July 12, 2022
The consumer price index (CPI) is scheduled to be released on Wednesday and it is widely expected that the headline inflation number will again resemble consumer price increases last seen in the early ‘80s. Currently, consensus expectations are for headline inflation numbers, which include food and energy prices, to increase by 8.8% year-over-year (YoY) and by 5.7% YoY excluding food and energy. So with inflation pressures continuing to run hotter than many investors have experienced in quite some time, are Treasury Inflation-Protected Securities (TIPS) an appropriate inflation hedge within a diversified asset allocation?
Certainly from a valuation perspective, the argument for owning TIPS has improved. As seen on the chart below, after spending years in negative territory, TIPS yields are decidedly positive again for 5-year, 10-year and 30-year maturities. Moreover, since 2013, TIPS yields have rarely been higher.
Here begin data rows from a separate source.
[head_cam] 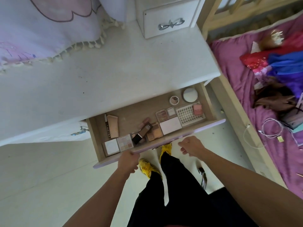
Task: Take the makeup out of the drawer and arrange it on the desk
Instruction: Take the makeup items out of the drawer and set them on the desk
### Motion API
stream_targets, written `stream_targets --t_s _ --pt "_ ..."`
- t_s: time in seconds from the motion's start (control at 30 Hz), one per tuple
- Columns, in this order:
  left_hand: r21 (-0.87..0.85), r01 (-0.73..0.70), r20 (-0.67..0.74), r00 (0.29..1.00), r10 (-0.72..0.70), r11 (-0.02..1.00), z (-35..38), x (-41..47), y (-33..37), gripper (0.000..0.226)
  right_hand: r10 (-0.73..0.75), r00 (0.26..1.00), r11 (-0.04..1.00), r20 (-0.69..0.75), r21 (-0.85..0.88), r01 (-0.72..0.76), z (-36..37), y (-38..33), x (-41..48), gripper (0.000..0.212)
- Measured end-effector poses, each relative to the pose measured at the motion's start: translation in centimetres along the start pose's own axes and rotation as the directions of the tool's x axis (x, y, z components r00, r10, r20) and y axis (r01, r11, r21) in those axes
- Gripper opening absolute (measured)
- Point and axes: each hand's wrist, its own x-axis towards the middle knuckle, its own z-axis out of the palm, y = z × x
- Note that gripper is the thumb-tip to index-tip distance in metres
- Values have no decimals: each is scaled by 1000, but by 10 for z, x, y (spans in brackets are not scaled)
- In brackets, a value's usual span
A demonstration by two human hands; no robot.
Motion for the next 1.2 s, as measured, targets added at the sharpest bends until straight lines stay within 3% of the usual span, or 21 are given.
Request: stream_targets --t_s 0.13,0.27,0.33,0.43,0.57,0.67,0.83,1.03,1.2 --pt "135 -197 -25 979 202 971 -1 -5 41 15 -167 978 966 -124 -220 137 -44 -10 -9 19" --pt "285 -260 -64 955 289 922 1 5 69 14 -286 944 886 -166 -422 195 -73 -36 3 23" --pt "362 -257 -59 953 297 896 3 14 77 8 -322 941 813 -100 -539 221 -73 -53 13 26" --pt "441 -210 -82 959 273 873 9 34 80 12 -412 910 593 53 -743 312 -58 -70 41 29" --pt "523 -188 -90 958 273 832 23 70 76 26 -447 856 386 258 -808 445 -33 -76 84 44" --pt "587 -175 -99 954 285 790 33 89 74 39 -408 857 284 315 -848 447 -25 -73 103 60" --pt "687 -101 -110 965 240 720 52 103 64 48 -397 855 245 333 -860 448 -25 -62 117 61" --pt "760 -69 -127 959 252 646 60 114 64 50 -419 835 142 356 -883 448 -24 -74 124 40" --pt "832 -96 -68 960 273 546 62 112 70 44 -409 828 222 383 -838 498 -29 -71 124 31"
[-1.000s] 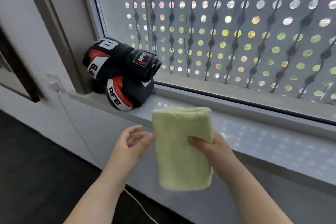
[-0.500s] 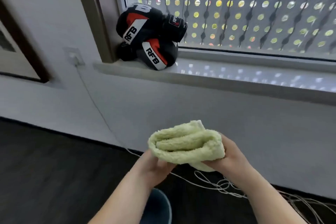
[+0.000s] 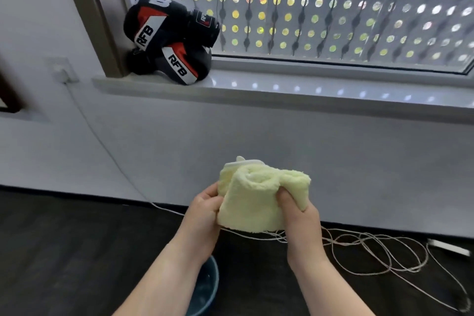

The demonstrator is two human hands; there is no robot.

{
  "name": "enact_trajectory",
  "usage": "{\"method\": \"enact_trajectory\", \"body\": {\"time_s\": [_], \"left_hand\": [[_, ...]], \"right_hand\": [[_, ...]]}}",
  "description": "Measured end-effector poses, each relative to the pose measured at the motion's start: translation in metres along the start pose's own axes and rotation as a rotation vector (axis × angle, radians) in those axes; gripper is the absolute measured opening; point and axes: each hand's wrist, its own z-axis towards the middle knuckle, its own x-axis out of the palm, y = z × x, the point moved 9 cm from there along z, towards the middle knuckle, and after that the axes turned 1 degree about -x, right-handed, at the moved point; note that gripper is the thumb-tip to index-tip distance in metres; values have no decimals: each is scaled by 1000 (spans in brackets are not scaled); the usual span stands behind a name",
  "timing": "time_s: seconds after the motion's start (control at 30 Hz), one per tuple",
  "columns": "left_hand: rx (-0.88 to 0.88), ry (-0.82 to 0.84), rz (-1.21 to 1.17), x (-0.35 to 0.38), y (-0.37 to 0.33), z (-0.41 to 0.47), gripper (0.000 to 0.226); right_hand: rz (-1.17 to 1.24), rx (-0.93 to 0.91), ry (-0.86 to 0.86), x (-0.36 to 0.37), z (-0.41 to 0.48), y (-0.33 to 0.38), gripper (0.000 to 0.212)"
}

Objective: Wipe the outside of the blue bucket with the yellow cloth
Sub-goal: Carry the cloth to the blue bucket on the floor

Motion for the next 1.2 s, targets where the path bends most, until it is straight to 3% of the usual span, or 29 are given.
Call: {"method": "enact_trajectory", "body": {"time_s": [0.1,0.2,0.27,0.37,0.5,0.53,0.6,0.63,0.7,0.8,0.87,0.93,1.07,1.2], "left_hand": [[-34,60,120,21,8,-19,37],[-170,43,143,39,31,-27,35],[-228,-33,172,44,47,-41,52],[-144,-210,438,40,50,-66,75],[-127,-502,336,10,64,-84,46],[-127,-551,302,3,66,-86,37],[-123,-625,241,-12,70,-91,23],[-128,-637,217,-18,71,-93,20],[-150,-618,200,-28,72,-92,18],[-205,-541,162,-38,80,-89,19],[-248,-470,127,-42,89,-87,20],[-271,-377,116,-47,101,-83,20],[-326,-208,142,-73,133,-73,21],[-367,-129,220,-116,193,-47,27]], "right_hand": [[-23,45,-77,-24,-13,-1,12],[-122,101,-149,-48,-20,-7,22],[-255,142,-138,-56,-26,-12,26],[-475,141,-42,-50,-37,-21,28],[-587,68,23,-44,-51,-29,24],[-647,-64,-9,-45,-56,-20,31],[-788,-546,-49,-35,-79,13,41],[-878,-754,15,-23,-94,19,39],[-1157,-936,226,4,-115,4,46],[-1548,-813,361,26,-115,-41,90],[-1577,-697,326,39,-107,-56,98],[-1465,-584,285,46,-94,-68,89],[-1155,-120,278,35,-68,-126,53],[-1009,-26,288,27,-51,-202,35]]}}
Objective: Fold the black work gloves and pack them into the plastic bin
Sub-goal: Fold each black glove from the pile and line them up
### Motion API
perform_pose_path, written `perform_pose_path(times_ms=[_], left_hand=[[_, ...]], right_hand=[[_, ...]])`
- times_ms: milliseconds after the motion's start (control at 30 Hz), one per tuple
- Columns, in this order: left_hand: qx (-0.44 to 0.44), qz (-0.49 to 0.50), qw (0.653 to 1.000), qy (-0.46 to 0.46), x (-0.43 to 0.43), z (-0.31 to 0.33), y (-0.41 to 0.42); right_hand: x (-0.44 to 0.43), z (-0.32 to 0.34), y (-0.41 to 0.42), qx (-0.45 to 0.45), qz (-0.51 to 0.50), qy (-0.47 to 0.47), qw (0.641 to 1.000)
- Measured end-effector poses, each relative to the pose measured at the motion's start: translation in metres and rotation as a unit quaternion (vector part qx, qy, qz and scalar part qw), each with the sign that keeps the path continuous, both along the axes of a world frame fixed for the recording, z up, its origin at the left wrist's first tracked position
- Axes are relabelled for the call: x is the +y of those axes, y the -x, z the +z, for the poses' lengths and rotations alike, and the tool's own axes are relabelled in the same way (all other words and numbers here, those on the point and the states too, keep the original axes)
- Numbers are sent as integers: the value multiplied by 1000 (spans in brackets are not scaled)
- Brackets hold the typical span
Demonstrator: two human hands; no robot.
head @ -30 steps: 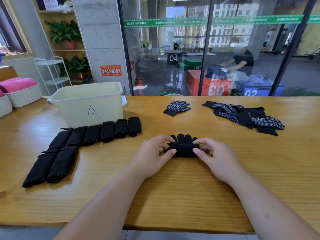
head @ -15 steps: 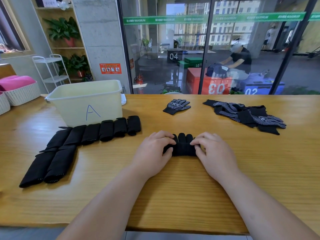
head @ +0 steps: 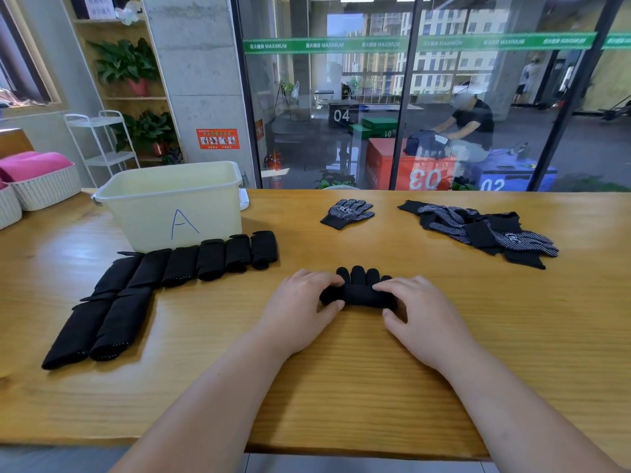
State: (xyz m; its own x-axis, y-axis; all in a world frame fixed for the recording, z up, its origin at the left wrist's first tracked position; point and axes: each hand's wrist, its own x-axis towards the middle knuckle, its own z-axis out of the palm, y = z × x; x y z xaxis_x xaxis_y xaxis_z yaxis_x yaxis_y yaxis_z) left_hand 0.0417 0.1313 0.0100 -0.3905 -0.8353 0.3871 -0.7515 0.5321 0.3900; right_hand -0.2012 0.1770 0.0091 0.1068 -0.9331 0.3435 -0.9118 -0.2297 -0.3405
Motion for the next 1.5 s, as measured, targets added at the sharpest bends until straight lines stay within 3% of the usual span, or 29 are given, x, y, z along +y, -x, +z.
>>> perform_pose_path(times_ms=[233,400,600,833,1100,1233,1333,1500], left_hand=[[137,11,986,-90,-3,-3,-6],[165,36,980,-105,-6,-5,-2],[82,65,994,4,-11,-3,5],[-10,-27,995,98,-1,-2,1],[-72,-67,993,63,3,-2,4],[-93,-66,993,34,6,-4,8],[-104,-75,992,-6,7,-9,11],[-146,-91,984,-36,8,-7,10]], right_hand=[[-1,0,6,-209,-18,-44,977],[-4,-1,2,-239,-41,-29,970],[-13,2,-4,-202,-77,17,976],[-5,-2,1,-159,-62,53,984],[-2,-1,0,-137,-47,43,988],[2,3,-6,-13,18,-54,998],[3,-3,-12,92,51,-132,986],[0,-5,-12,122,46,-163,978]])
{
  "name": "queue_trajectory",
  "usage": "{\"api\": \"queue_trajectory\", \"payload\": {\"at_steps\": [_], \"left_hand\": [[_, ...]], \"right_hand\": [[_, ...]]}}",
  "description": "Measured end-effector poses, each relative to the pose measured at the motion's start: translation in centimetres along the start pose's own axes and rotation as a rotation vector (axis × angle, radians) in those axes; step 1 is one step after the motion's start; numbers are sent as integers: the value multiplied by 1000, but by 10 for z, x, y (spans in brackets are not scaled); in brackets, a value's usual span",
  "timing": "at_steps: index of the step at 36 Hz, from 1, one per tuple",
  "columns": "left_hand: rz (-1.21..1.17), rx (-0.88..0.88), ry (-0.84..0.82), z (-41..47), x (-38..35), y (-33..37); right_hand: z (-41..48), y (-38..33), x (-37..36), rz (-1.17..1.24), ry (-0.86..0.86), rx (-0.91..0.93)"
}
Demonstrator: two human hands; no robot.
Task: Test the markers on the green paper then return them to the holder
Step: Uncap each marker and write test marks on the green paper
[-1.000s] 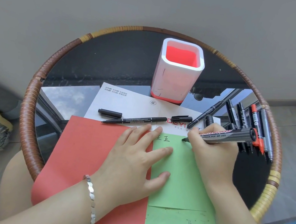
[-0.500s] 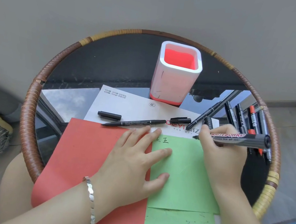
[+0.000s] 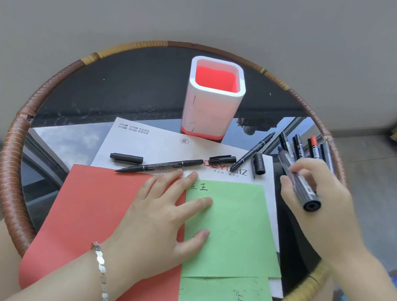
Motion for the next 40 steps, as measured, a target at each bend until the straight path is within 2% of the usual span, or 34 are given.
{"api": "queue_trajectory", "payload": {"at_steps": [6, 11, 15, 21, 27, 32, 35, 40], "left_hand": [[-34, -10, 6, 0, -1, 0], [-47, -17, 19, 0, 1, 0], [-43, -15, 12, -1, 0, 0], [-46, -15, 6, -1, -1, -1], [-40, -14, 0, -2, -1, -1], [-40, -18, 8, -1, -1, -1], [-40, -15, 7, -1, -1, -1], [-44, -16, 14, -1, -1, -1]], "right_hand": [[17, 14, -18, -445, -41, 164], [27, 23, -31, -586, -64, 177], [31, 25, -30, -519, -57, 151], [48, 37, 3, -408, 19, -36], [55, 52, -13, -520, -212, -168], [59, 53, -20, -542, -247, -235], [58, 54, -19, -366, -227, -305], [48, 34, 2, 42, -77, -362]]}}
Point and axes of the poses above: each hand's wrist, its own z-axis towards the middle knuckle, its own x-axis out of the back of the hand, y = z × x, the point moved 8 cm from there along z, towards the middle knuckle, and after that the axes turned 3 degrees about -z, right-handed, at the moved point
For the three tenors presented below, yields are currently in the top quartile, meaning only around 25% of the time have yields been higher than they are currently. “Paradoxically, despite higher realized inflationary pressures, TIPS yields have actually increased (and prices lower),” noted LPL Financial Fixed Income Strategist Lawrence Gillum. “That may be because markets are pricing in a return to a more normal inflationary environment after these near term price pressures abate.”
Additionally, one of the key metrics we look at as a guide to determine if/when it makes sense to own TIPS versus just owning comparable maturity nominal Treasuries is the “breakeven” rates between the two securities. That is, the difference in yields between the two securities, which is also the market’s best guess about what inflation will average over the maturity of those securities. All things equal, when the breakeven rate narrows, performance between two comparable maturity securities is expected to be similar absent inflation surprises. As seen in the LPL Chart of the Day, market-implied inflation expectations seemingly peaked in March and have fallen closer to longer-term historical averages. So, if central bankers are correct and we are on the precipice of a new structurally higher inflation regime, it’s possible that we could get periodic upside inflation surprises, which may allow TIPS to outperform Treasury securities. As such, depending on your views on inflation on a go forward basis, it may make sense to allocate a small portion of your bond portfolio to TIPS.
However, while valuations have improved for TIPS, the aggressive tightening expected from the Fed to arrest consumer price increases, potentially at the expense of economic growth, may cause real yields to increase and inflation expectations to fall further, in our view. Further, during periods of economic slowdowns, despite being a government-issued security, TIPS have not, historically anyway, provided the same level of equity market protection as nominal Treasuries. Finally, since 2013 and up until the COVID-19 pandemic, TIPS have generally underperformed Treasury securities as inflation was well contained and rarely surprised to the upside, at least consistently. So, if we’re not headed for a new higher inflation regime, TIPS may continue to underperform. Certainly the value proposition for TIPS has improved but given the expected reaction function of the Fed, we think TIPS could underperform nominal Treasuries in the near term.